In 1989, many Canadians living in the province of Quebec had to undergo a nine-hour power outage due to a disruption in the Hydro Quebec Grid. The cause was not manmade or was due to a common natural disaster, but was the result of an extraterrestrial event that took place on the Sun. Scientists described the event that took place in Canada in 1989 as a major ‘solar wind’, which developed into a ‘geomagnetic storm.’ This article will elaborate the term ‘solar wind’ and will describe how a ‘solar wind’ can adversely affect the earth.
What is a solar wind?
Solar winds are created from the charged particles of protons and electrons generated within the sun's core and are ejected from the suns outer atmosphere into the deep space. It travels as a geomagnetic storm, which drags the interplanetary magnetic field along its path. The intensity of such solar winds are more during ‘high activity’ periods of the sun and these periods can be determined with the presence of increasing number of sunspots, solar flares and coronal holes. At the same time, the amount of charged particles in the solar wind would be lower when the suns activity becomes low. Usually, such highs and lows take place in the sun in eleven-year cycles and during such highs, most planets, including the earth, are most vulnerable to experience geomagnetic disturbances such as the one that took place in 1989.
How do planets protect themselves from solar winds?
Each planet in the solar system has its own magnetic field, which can deflect the geomagnetic effects of solar winds. However, depending on the proximity to the sun and the strength of the atmospheric magnetic field, the amount of deflection could vary from one planet to another. Due to its position, planet earth can count on the distance as well as its magnetic field to minimize the effects of solar winds even at times of coronal mass ejections, although the north and south poles of the earth remain vulnerable to the effects of solar storms to a certain extent.
What is a ‘coronal mass ejection’?
During the height of activity in the sun, there is the possibility of ejecting few billion tons of plasma towards the earth. Such an event is known as a coronal mass ejection and is said to travel few million miles per hour in its path. Such radiation causes geomagnetic storms in the earth’s magnetic field upon reaching the earth within 3 to 4 days from its ejection from the sun.
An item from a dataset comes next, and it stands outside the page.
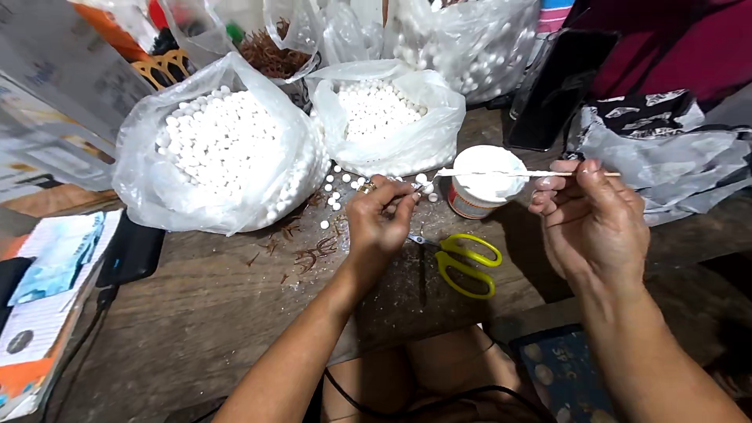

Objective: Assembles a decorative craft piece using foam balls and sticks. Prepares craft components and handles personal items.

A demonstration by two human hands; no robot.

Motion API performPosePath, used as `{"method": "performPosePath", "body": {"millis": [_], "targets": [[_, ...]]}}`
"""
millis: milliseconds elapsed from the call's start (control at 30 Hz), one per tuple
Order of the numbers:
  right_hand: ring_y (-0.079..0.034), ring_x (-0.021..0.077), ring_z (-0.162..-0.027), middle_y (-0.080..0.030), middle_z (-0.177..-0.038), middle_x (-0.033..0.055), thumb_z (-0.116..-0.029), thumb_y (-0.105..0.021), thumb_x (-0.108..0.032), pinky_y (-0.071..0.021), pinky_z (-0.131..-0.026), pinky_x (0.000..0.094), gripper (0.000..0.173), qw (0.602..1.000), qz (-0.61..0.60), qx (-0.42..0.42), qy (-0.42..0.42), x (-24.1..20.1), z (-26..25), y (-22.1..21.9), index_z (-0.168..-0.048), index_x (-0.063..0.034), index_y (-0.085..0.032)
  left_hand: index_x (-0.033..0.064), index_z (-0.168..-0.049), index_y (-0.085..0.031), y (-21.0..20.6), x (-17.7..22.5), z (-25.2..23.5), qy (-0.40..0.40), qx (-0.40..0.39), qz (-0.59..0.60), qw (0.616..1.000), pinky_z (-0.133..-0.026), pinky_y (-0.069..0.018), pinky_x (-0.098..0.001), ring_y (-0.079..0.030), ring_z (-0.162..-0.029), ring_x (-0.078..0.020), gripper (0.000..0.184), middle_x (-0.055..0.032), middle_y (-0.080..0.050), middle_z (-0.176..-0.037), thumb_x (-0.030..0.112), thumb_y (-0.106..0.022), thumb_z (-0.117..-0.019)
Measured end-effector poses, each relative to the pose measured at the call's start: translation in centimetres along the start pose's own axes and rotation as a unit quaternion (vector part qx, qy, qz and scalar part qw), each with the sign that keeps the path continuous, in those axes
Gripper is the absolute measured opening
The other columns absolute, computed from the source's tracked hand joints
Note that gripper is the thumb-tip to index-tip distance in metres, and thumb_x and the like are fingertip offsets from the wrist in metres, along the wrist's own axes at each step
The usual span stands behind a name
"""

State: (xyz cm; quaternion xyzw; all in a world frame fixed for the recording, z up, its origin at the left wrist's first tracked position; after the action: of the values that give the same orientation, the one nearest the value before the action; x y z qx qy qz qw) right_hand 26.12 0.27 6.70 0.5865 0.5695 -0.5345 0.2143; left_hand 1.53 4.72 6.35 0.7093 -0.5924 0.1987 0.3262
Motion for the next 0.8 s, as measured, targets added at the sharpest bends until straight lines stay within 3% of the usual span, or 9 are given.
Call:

What are the effects of ‘solar winds’?
As described earlier, upon reaching the earth’s magnetic field, most solar wind particles are deflected although some creep into the atmosphere at the two poles. As a result, these regions in the world, namely areas close to the North Pole and the South Pole, may experience auroras, which are also known as ‘northern’ and ‘southern’ lights. At times, solar winds, especially the ones that are capable of creating geomagnetic storms, can affect the functioning of manmade objects such as satellites, navigation systems as well as communication modalities. Flight navigations may show faulty readings during such events, while the ships in the sea may not be able to communicate with the land. Such geomagnetic storms can also affect electric grids as the charged particles can intensify the current generated or carried through such grids. Therefore, during an intense solar wind, electrical grids could become overloaded and therefore affect any appliance that is attached to such grids. At the same time, geomagnetic storms can also induce electricity into long conductive materials such as pipelines and corrode such objects much faster.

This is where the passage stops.